EXERCISE REQUIREMENTS - Repeat, line for line, the entries below from the first line to the line containing "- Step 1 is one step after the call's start", counting both ends.
**********
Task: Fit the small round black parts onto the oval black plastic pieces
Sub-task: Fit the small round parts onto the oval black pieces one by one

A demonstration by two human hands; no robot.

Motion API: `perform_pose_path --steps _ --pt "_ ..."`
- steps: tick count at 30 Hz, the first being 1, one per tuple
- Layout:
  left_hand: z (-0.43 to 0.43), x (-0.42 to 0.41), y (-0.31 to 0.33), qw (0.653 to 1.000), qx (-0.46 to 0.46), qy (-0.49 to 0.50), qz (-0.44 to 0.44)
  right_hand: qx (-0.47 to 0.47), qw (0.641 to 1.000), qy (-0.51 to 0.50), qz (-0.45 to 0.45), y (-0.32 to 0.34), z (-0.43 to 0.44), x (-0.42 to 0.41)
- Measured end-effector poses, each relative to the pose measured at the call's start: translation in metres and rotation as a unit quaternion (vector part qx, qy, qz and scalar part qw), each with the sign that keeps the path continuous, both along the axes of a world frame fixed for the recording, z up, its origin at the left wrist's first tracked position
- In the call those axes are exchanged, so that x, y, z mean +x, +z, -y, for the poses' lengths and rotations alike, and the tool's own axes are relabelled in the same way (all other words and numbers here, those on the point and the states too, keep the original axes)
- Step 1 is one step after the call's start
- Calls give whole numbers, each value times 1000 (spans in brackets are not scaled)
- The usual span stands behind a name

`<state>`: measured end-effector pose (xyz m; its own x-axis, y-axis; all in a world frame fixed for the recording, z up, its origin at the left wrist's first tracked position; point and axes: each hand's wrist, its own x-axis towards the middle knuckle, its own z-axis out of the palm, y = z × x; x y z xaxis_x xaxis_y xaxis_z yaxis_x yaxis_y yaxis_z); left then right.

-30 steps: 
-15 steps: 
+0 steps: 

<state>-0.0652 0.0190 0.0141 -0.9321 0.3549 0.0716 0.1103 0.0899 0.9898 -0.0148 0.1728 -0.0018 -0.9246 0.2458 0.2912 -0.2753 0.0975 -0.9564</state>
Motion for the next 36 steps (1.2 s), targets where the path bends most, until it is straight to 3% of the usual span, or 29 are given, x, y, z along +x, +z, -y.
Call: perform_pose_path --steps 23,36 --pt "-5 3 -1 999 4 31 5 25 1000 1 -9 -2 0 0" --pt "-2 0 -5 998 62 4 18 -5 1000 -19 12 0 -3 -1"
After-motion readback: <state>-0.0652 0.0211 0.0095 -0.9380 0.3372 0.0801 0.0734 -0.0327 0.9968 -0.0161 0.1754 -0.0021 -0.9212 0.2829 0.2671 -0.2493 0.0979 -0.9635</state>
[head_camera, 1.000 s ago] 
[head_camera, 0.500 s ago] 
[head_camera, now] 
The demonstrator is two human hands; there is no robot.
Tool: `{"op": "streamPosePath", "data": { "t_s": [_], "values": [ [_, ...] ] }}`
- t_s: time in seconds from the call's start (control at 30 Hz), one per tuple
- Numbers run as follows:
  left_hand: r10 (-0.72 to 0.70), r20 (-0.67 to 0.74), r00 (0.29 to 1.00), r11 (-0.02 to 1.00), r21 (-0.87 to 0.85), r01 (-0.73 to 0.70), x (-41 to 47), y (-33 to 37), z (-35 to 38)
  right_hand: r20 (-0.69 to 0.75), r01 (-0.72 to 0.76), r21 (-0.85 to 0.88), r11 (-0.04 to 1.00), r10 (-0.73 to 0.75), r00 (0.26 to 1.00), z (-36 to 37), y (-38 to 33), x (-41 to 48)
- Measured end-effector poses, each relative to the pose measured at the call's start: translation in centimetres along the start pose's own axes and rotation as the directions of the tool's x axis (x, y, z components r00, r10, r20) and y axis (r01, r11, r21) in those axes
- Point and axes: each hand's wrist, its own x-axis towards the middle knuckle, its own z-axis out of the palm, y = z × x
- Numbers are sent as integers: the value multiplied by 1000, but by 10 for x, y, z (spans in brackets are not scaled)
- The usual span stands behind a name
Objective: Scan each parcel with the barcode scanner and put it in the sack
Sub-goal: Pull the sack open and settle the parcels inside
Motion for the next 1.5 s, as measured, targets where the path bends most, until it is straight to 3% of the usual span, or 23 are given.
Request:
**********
EXERCISE RESULT -
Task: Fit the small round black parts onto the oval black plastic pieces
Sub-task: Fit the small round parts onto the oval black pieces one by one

A demonstration by two human hands; no robot.

Motion API: `perform_pose_path --steps _ --pt "_ ..."`
- steps: tick count at 30 Hz, the first being 1, one per tuple
- Layout:
  left_hand: z (-0.43 to 0.43), x (-0.42 to 0.41), y (-0.31 to 0.33), qw (0.653 to 1.000), qx (-0.46 to 0.46), qy (-0.49 to 0.50), qz (-0.44 to 0.44)
  right_hand: qx (-0.47 to 0.47), qw (0.641 to 1.000), qy (-0.51 to 0.50), qz (-0.45 to 0.45), y (-0.32 to 0.34), z (-0.43 to 0.44), x (-0.42 to 0.41)
- Measured end-effector poses, each relative to the pose measured at the call's start: translation in metres and rotation as a unit quaternion (vector part qx, qy, qz and scalar part qw), each with the sign that keeps the path continuous, both along the axes of a world frame fixed for the recording, z up, its origin at the left wrist's first tracked position
- In the call those axes are exchanged, so that x, y, z mean +x, +z, -y, for the poses' lengths and rotations alike, and the tool's own axes are relabelled in the same way (all other words and numbers here, those on the point and the states too, keep the original axes)
- Step 1 is one step after the call's start

This answer has now been given in full.